Singh Ajay Pal, Nigam Ankita, Garg Gaurav
Department of Computer Science and Engineering, Mahakaushal University, Jabalpur-482003, India.
Department of Computer Science and Engineering, Chandigarh University, Mohali, Punjab, India.
Curr Med Imaging. 2025;21:e15734056388107. doi: 10.2174/0115734056388107250710120917.
Driven by environmental pollution and the rise in infectious diseases, the increasing prevalence of lung conditions demands advancements in diagnostic techniques.
This study explores the use of various features, such as spectrograms, chromograms, and Mel Frequency Cepstral Coefficients (MFCC), to extract crucial information from auscultation recordings. It addresses challenges through filter-based audio enhancement methods. The primary goal is to improve disease detection accuracy by leveraging convolutional neural networks (CNNs) for feature extraction and dense neural networks for classification.
While deep learning models like CNNs and Recurrent Neural Network (RNN) outperform traditional machine learning models such as Sequence Vector Machine, K-Nearest Neighbours (KNN) and random forest with accuracies ranging from 70% to 85%. The combination of CNN, RNN, and long short-term memory achieved an accuracy of 88%. By integrating MFCC, Chroma Short-Term Fourier Transform (STFT), and spectrogram features with a CNN-based classifier, the proposed multi-feature deep learning model achieved the highest accuracy of 92%, surpassing all other methods.

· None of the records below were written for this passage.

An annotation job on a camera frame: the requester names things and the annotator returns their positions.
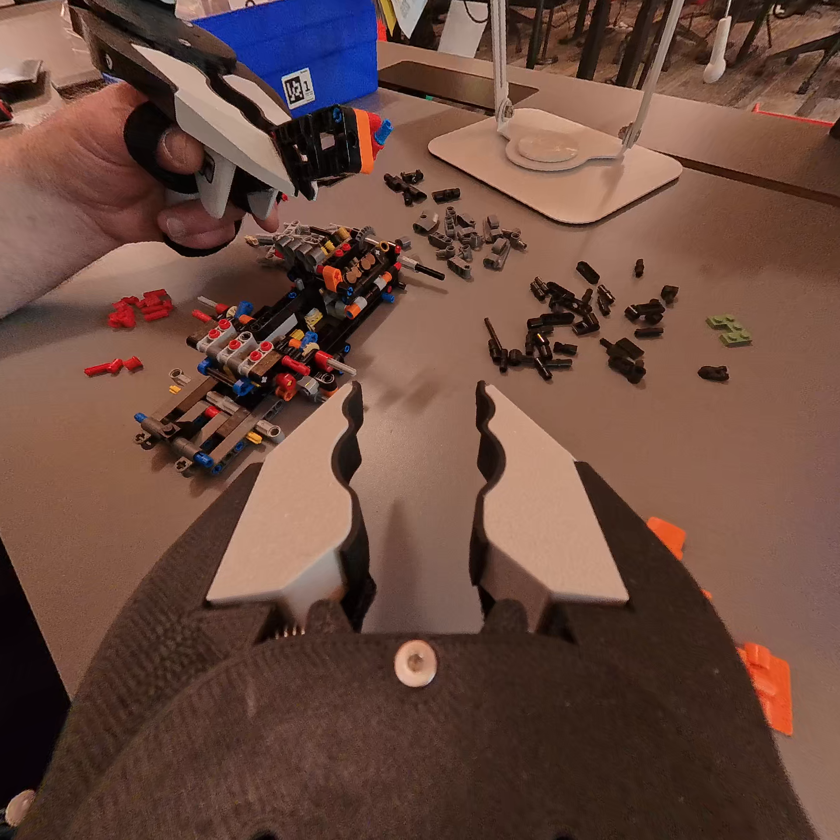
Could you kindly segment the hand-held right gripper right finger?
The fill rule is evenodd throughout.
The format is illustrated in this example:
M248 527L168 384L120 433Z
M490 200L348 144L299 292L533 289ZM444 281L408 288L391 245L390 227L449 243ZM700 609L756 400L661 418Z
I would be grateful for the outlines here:
M476 386L479 489L469 578L484 617L502 601L543 630L559 604L623 607L627 587L581 463L494 385Z

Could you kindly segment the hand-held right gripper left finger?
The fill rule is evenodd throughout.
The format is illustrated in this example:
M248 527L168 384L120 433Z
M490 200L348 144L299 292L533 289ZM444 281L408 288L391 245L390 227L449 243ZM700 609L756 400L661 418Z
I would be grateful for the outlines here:
M355 632L375 598L361 504L361 384L349 382L268 455L206 594L211 606L267 603L303 627L339 603Z

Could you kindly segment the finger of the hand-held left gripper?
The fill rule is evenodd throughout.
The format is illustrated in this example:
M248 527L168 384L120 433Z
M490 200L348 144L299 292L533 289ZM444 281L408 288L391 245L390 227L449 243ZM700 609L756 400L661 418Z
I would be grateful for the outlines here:
M212 73L208 75L208 84L261 132L273 132L292 121L279 94L252 72Z
M248 123L193 65L151 47L132 44L131 49L174 88L174 121L203 145L211 162L210 175L196 174L195 183L169 186L168 197L231 197L236 172L259 182L250 197L295 195L272 132Z

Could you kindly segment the black lego frame assembly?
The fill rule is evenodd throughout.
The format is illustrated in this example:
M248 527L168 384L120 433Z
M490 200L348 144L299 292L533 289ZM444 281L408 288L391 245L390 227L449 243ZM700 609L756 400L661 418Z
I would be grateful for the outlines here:
M315 199L321 186L373 172L393 132L389 119L333 105L276 126L272 139L296 196Z

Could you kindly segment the pile of black lego pieces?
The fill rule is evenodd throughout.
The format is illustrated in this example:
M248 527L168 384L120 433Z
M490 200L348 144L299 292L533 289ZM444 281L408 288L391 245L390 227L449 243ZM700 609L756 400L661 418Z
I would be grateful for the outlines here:
M624 317L634 326L633 339L617 341L601 337L602 320L608 319L616 306L616 297L602 283L599 272L587 261L575 266L576 273L585 281L582 293L562 286L555 281L536 276L530 282L531 294L546 311L526 321L524 343L521 348L506 347L488 318L484 319L488 332L490 361L500 373L511 369L529 368L549 382L555 371L569 370L576 359L576 343L553 338L557 328L568 327L576 339L598 337L606 354L607 366L631 385L639 385L646 376L644 349L639 340L659 339L664 334L662 321L679 296L679 287L663 285L656 297L631 304L624 310Z

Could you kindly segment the multicoloured lego chassis model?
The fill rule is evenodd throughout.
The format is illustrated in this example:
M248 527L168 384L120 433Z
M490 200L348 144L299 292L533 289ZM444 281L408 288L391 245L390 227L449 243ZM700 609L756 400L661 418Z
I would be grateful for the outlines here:
M223 307L187 338L201 355L197 378L153 413L137 413L134 443L162 446L184 476L221 474L249 446L279 443L279 412L296 396L325 403L342 378L350 337L381 305L406 288L404 270L445 274L406 255L407 241L383 239L372 227L288 223L264 260L285 272L290 288L252 311L245 301Z

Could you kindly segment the pile of red lego pieces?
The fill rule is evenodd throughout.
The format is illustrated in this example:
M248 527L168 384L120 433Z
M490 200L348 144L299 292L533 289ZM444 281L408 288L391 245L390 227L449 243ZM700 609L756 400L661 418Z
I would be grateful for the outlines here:
M168 317L174 303L165 289L146 291L141 297L121 297L111 304L107 324L112 329L134 329L139 320L153 322Z

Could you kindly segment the pile of grey lego pieces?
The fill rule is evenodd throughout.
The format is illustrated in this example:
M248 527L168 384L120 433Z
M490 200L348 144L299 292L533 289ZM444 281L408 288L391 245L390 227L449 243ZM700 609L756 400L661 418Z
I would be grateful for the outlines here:
M495 213L476 219L453 206L442 213L428 210L414 220L413 232L434 249L442 267L467 281L474 280L478 270L500 273L512 255L529 252L521 229L502 223Z

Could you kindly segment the person's left hand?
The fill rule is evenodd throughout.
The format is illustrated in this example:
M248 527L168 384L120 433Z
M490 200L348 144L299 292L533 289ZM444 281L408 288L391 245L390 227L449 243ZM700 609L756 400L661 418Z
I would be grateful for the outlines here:
M49 256L58 259L58 282L123 245L168 237L189 249L226 246L245 211L227 205L214 218L202 203L168 205L165 189L130 155L125 123L146 98L125 82L72 102L33 131L28 153L45 178L59 221L49 222Z

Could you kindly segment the blue plastic bin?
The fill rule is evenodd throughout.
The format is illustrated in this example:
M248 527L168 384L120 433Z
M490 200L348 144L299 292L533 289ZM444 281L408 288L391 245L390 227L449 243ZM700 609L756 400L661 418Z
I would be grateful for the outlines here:
M378 87L372 1L255 3L199 18L280 94L293 118L348 104Z

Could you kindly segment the white paper sheet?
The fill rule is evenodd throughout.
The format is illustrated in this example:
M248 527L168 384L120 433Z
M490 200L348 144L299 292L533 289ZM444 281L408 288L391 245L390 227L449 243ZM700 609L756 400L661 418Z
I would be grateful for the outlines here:
M392 5L395 13L402 10L419 15L409 35L398 17L389 40L451 56L475 58L490 22L488 2L429 1L423 9L419 9L419 2Z

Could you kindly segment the white desk stand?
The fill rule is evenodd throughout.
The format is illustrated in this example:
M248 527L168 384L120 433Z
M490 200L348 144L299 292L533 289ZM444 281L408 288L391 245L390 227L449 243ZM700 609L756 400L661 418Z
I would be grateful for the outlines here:
M636 147L683 2L673 2L635 119L620 139L509 97L503 2L490 3L494 113L432 139L435 158L556 223L584 226L614 215L679 178L682 165Z

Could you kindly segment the black table legs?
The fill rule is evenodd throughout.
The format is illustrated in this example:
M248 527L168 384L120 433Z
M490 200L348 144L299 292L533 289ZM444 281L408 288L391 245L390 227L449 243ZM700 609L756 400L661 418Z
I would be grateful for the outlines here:
M642 59L648 45L648 38L653 32L655 14L662 2L643 1L640 3L632 33L625 46L623 58L613 85L623 88L634 86L637 73L641 69ZM590 25L585 32L583 49L575 76L578 79L592 81L602 51L606 27L612 2L595 1L591 12Z

The study effectively addresses key issues, including the overrepresentation of Chronic Obstructive Pulmonary Disease (COPD) samples over Lower Respiratory Tract Infections (LRTI) and Upper Respiratory Tract Infections (URTI) which hampers generalization across test audio samples.
The proposed methodology caters common challenges like background noise in recordings, and the limited and imbalanced nature of datasets. These findings pave the way for enhanced clinical applications, showcasing the transformative potential of multi-feature deep learning methods in the classification of pulmonary diseases.
受环境污染和传染病增加的驱动,肺部疾病患病率的上升要求诊断技术取得进步。
本研究探索使用各种特征,如图谱、色谱和梅尔频率倒谱系数(MFCC),从听诊记录中提取关键信息。它通过基于滤波器的音频增强方法应对挑战。主要目标是通过利用卷积神经网络(CNN)进行特征提取和密集神经网络进行分类来提高疾病检测准确率。
虽然像CNN和循环神经网络(RNN)这样的深度学习模型优于传统机器学习模型,如序列向量机、K近邻(KNN)和随机森林,准确率在70%到85%之间。CNN、RNN和长短期记忆的组合达到了88%的准确率。通过将MFCC、色度短时傅里叶变换(STFT)和图谱特征与基于CNN的分类器相结合,所提出的多特征深度学习模型达到了92%的最高准确率,超过了所有其他方法。
该研究有效解决了关键问题,包括慢性阻塞性肺疾病(COPD)样本相对于下呼吸道感染(LRTI)和上呼吸道感染(URTI)的过度代表性,这阻碍了对测试音频样本的泛化。
所提出的方法应对了录音中的背景噪声以及数据集有限和不均衡等常见挑战。这些发现为增强临床应用铺平了道路,展示了多特征深度学习方法在肺部疾病分类中的变革潜力。